*WHAT TO DO*.
State only how many lines below include the string "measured".
[Opening GIVEN DATA section]
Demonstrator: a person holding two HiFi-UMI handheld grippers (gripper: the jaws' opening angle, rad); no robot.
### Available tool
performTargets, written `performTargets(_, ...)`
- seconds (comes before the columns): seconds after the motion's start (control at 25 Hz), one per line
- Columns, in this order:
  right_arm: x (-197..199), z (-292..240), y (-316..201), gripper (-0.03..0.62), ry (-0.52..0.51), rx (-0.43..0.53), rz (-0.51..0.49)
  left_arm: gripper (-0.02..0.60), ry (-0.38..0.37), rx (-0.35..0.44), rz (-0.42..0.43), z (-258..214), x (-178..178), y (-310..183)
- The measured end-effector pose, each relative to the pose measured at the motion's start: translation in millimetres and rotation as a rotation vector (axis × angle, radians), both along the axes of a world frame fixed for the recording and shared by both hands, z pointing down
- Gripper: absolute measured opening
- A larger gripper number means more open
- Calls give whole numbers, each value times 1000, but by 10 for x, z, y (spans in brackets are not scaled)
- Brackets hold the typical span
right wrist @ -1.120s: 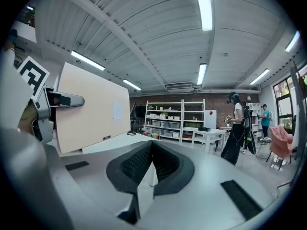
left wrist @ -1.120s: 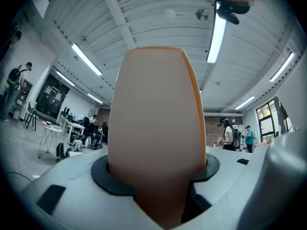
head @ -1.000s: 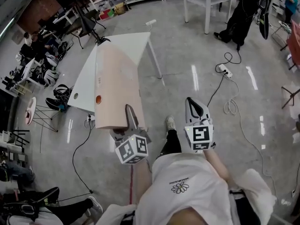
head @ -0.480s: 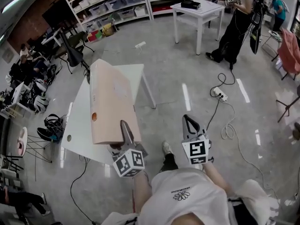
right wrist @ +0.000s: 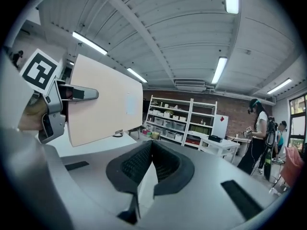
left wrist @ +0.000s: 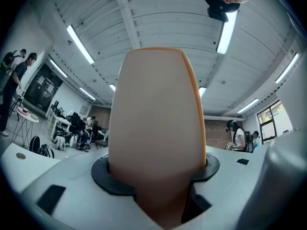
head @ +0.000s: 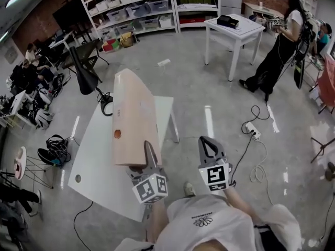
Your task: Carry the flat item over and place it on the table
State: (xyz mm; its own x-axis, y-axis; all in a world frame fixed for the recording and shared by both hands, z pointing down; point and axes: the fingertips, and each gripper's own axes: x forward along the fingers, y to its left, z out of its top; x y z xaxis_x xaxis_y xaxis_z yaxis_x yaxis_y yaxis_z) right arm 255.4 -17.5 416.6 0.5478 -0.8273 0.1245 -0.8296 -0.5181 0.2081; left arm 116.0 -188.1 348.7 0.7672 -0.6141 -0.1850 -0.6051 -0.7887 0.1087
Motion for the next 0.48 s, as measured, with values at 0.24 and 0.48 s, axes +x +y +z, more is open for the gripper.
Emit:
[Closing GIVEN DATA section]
*RESULT OF THE EXERCISE*.
3